Eric: Thanks for joining us. So, yeah, why don’t you give us a little background on yourself like eventually you came upon Lift?

Tony: You know, I’m a long time start-up worker. I probably worked for four or five start-ups at this point, two that I founded myself and really I think about my whole career as; what is the most impact I can make on the world? And so, when I was spinning out of my last company I really was looking around, like; what is the thing that no-one else is doing right now that we could really bring to the world?

And it was obvious that there’s so much knowledge out there about personal coaching that like, if you could package that up and put that in a mobile phone, like you said, anyone can be a super-human. All you have to do is have the right support. And that’s the secret of success. Anytime you actually look into someone who is killing it, it’s not some innate talent, they worked it, and one of my investors, Biz Stone, who’s also one of the Twitter founders, uses this phrase; it took him 10 years to become an overnight success. That’s the mantra for Lift. 

Eric: Got it. Okay. Cool. So, I mean, you know; what is the overall, the long term goal of Lift? What do you see it doing for people? 

Tony: It’s funny for you to say habits because it’s really…like in the first version we were really trying to nail behavior design, like; what is the support that you can automate and put into an app form. What the Lift [Two Datto], is about is creating a coach-like platform, it’s a market place that has two sides, and that other side is; the experts of the world who are either working at your gym coaching you, or writing books. Like, all of that…all of their knowledge is locked up for no good reason. It’s really locked up because they don’t know how to get it out to you.

So, long term it’s that; to be an actual personal coach that could cover any goal, like big stuff from weight loss to a marathon, to being more productive, to being more emotionally steady. Like I think about my job as an entrepreneur and lately I’ve been really pimping meditation as like of the fundamental skills for entrepreneurship. Yeah, I got a thumbs up from you. It’s kind of amazing how hard this job is just from just a psychological standpoint. I don’t mean it’s like you’re a head-case and you’re really un-happy, or depressed or manic depressive. It’s like your jumping from one high pressure situation to another and you’re not born with that skill.

We’re told over and over again in productivity that multi-tasking just ruins you right? But we’ve all specifically taken jobs that are defined by multi-tasking. So, like right before this podcast I was doing something completely different. Then after just completely re-orient myself in order to talk to you about human potential and training yourself to be better. And like the skill that I turn to over and over is meditation which is really practicing the control of your own focus.
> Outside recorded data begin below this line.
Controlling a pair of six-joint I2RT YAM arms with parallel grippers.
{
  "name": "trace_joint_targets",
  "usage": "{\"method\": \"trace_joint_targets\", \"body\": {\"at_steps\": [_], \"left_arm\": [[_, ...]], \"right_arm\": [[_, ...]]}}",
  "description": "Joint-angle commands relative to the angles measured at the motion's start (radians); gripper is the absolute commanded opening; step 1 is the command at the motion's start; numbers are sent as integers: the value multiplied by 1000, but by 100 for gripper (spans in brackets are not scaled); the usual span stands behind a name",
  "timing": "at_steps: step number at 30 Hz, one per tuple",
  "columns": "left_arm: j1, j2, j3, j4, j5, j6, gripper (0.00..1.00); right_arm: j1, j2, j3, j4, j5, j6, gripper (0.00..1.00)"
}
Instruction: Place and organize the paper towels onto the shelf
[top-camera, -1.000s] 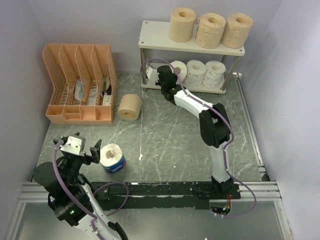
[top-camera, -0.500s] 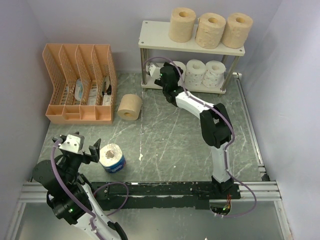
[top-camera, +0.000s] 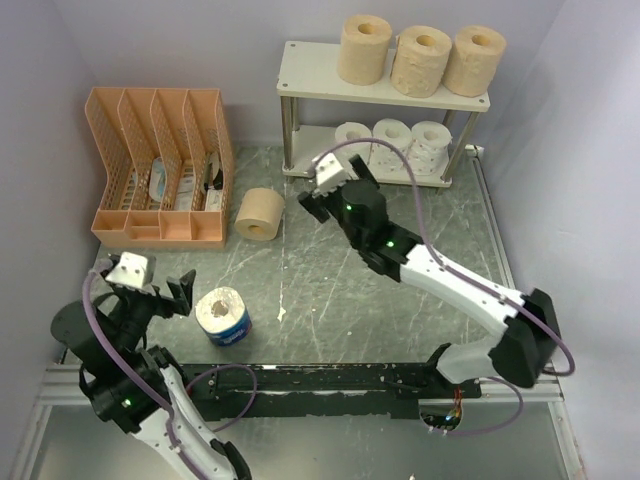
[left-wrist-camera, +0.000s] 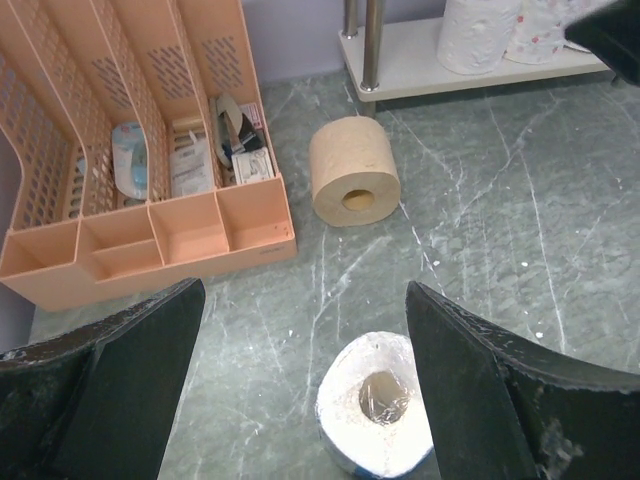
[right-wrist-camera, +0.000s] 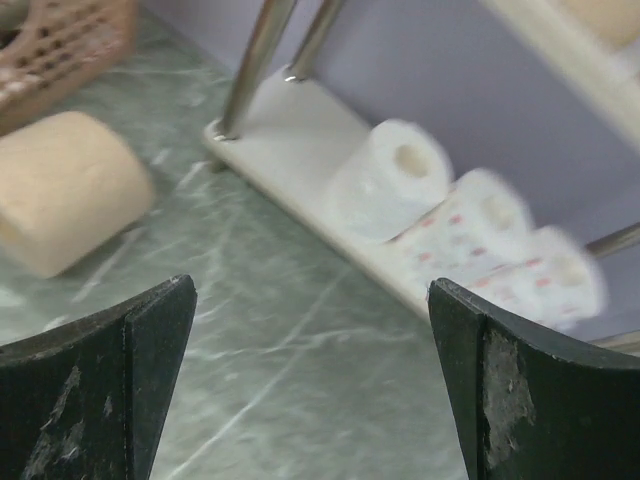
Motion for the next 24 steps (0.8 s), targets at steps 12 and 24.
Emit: {"method": "trace_joint_targets", "body": {"at_steps": [12, 24], "left_arm": [[-17, 359, 50, 11, -156, -61, 94], [-453, 1062, 498, -347, -579, 322, 93]], "right_arm": [[-33, -353, -391, -93, -210, 769, 100], [-33, -533, -293, -424, 187, 732, 100]]}}
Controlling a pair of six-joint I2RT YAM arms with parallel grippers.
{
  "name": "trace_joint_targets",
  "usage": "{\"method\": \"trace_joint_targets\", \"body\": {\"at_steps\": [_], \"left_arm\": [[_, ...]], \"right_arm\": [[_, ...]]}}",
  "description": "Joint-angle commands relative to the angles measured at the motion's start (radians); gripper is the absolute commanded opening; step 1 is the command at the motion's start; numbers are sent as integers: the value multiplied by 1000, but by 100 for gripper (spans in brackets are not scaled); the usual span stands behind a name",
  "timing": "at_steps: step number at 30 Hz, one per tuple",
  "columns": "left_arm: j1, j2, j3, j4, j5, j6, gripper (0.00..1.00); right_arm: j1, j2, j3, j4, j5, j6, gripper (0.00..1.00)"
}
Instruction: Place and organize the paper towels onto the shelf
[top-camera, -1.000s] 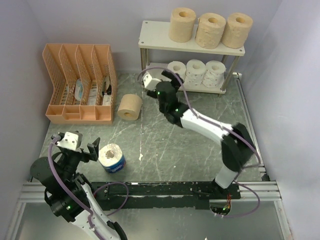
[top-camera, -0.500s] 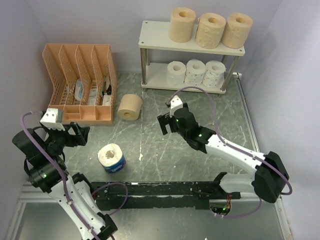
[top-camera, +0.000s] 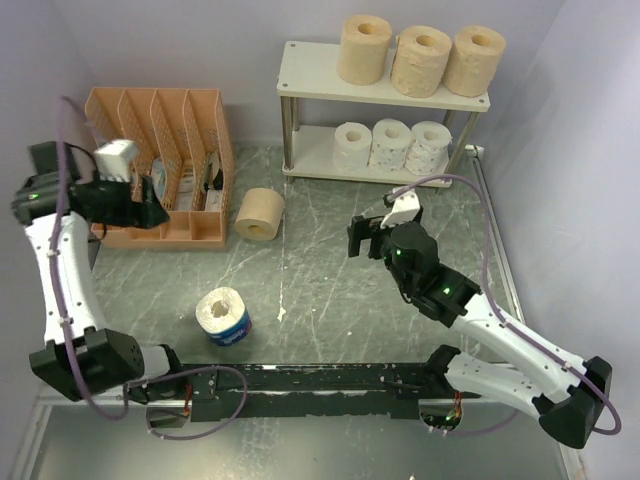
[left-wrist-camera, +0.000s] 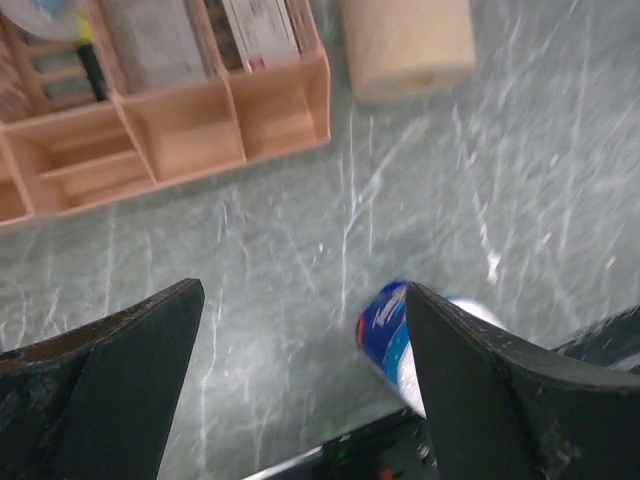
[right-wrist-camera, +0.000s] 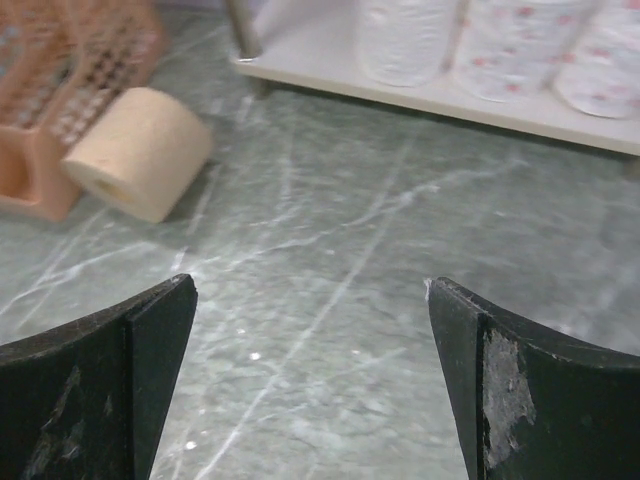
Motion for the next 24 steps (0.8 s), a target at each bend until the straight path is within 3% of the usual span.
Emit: {"method": "trace_joint_targets", "body": {"at_steps": [1, 4, 7, 9, 11, 16, 24], "left_arm": [[-242, -28, -115, -107, -384, 165, 94], [-477, -42, -274, -99, -504, 177, 94], [-648, -42, -310, -138, -406, 177, 94], [-701, -18, -278, -203, -300, 214, 94], [-735, -13, -289, -211, -296, 246, 94], [-760, -40, -447, -57, -402, 264, 94], [-731, -36, -552, -43, -279, 326, 94]], "right_arm": [[-4, -19, 89, -223, 349, 41, 100], [-3, -27, 112, -313, 453, 66, 100], [-3, -27, 131, -427, 471, 114, 100], [-4, -27, 135, -523, 491, 194, 100], [-3, -41, 129, -599, 497, 256, 100], [-2, -123, 100, -643, 496, 317, 100], [-2, -165, 95, -650, 490, 332, 100]]}}
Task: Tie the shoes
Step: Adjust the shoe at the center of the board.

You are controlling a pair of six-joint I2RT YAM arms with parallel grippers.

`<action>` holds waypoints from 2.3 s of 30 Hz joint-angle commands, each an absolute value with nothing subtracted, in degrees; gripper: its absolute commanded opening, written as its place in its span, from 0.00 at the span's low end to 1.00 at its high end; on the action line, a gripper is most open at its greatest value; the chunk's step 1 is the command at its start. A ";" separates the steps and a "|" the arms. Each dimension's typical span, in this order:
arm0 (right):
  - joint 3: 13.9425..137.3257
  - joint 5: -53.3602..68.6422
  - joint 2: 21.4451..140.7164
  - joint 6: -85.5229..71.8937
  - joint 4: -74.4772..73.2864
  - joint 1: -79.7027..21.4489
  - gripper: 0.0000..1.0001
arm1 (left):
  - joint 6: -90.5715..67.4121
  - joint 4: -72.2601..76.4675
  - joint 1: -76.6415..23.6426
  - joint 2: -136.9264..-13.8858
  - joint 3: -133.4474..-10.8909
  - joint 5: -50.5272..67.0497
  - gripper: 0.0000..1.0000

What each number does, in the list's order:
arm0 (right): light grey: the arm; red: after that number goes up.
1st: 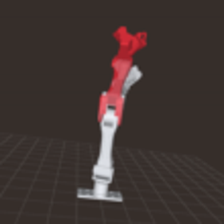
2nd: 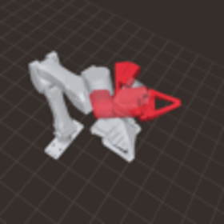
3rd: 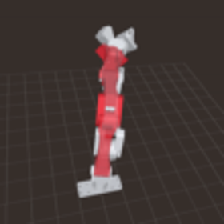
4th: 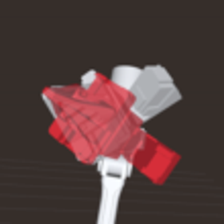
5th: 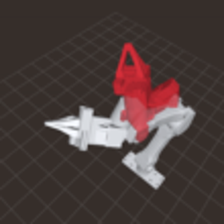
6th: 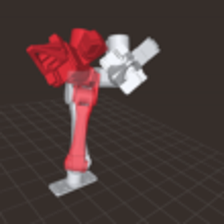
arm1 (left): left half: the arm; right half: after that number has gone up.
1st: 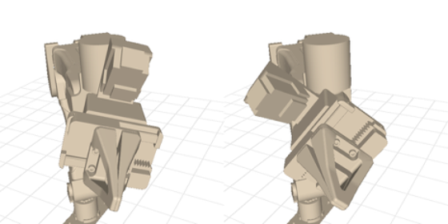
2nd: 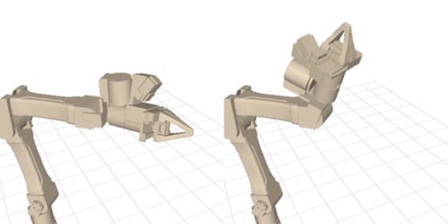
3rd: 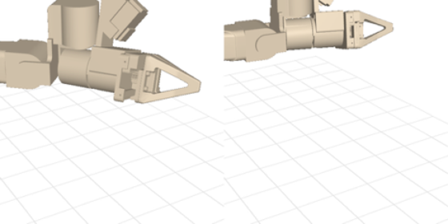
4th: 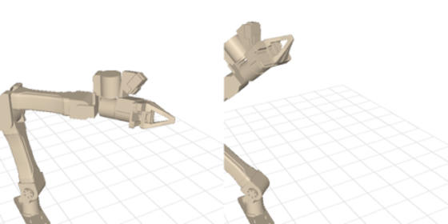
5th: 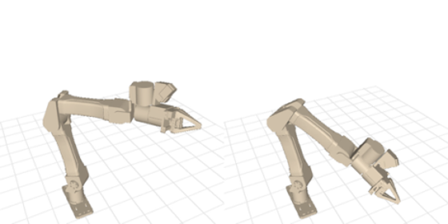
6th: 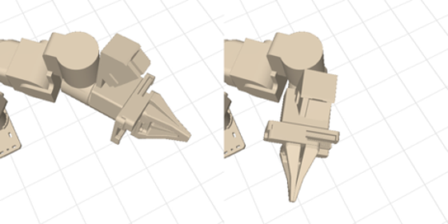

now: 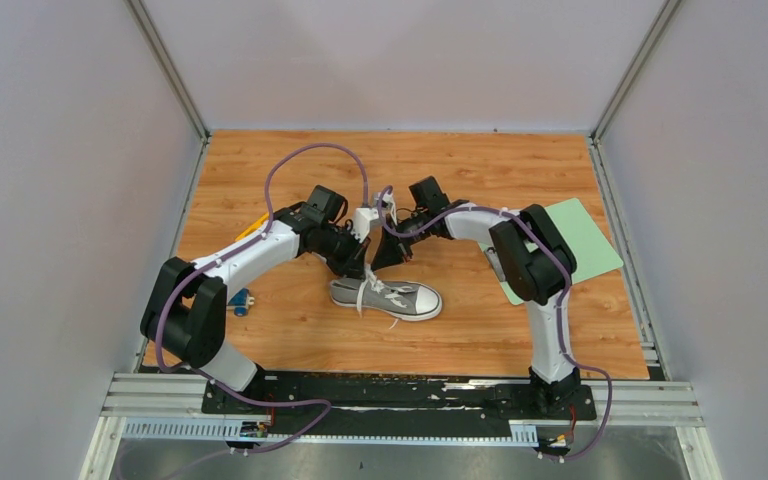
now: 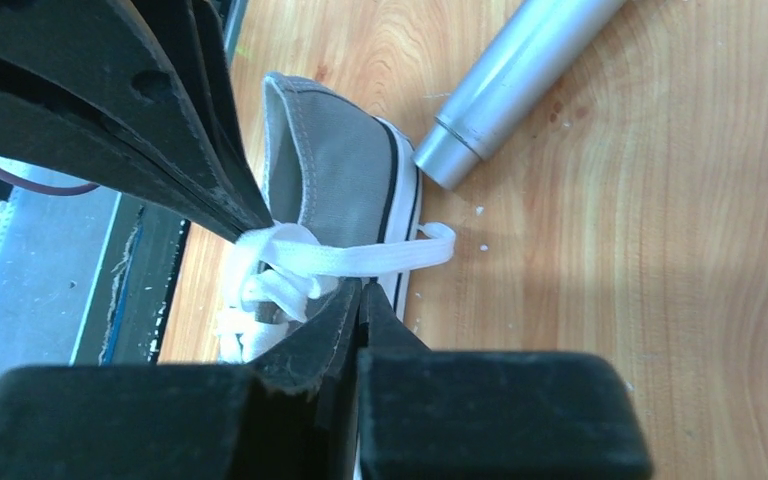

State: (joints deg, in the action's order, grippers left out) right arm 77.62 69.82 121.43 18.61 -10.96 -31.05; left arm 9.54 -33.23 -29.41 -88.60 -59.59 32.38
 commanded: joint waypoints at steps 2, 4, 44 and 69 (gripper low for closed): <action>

Then there’s this question of how do you meditate. It turns out one of the best ways to learn how to meditate is by having a guide; to sit down with someone and have them talk you through it like step by step. And a lot of times people get tripped up by their own doubts about whether or not they’re meditating correctly because your mind is wandering and a part of you is always hoping your mind won’t wander, so that’s the point of the coach to say, “Oh, you’re mind probably wandered right now, just then, why don’t we bring it back to your path.” And so Lift has put together a collection of guided meditations because we know people that have…that are great teachers. So, just put that into that, and we’re doing Yoga and some high intensity interval training after that, just a lot of that extra oomph that gets you from kind of practicing or kind of working on something to actually nailing it and becoming excellent. 

Eric: Got it. Okay. Cool. So, in terms…and I might be using Lift completely wrong, like I’ve been using it since it came out, but I’m still using it to mark down what I’ve done. Am I completely missing something? Maybe you can tell the audience. 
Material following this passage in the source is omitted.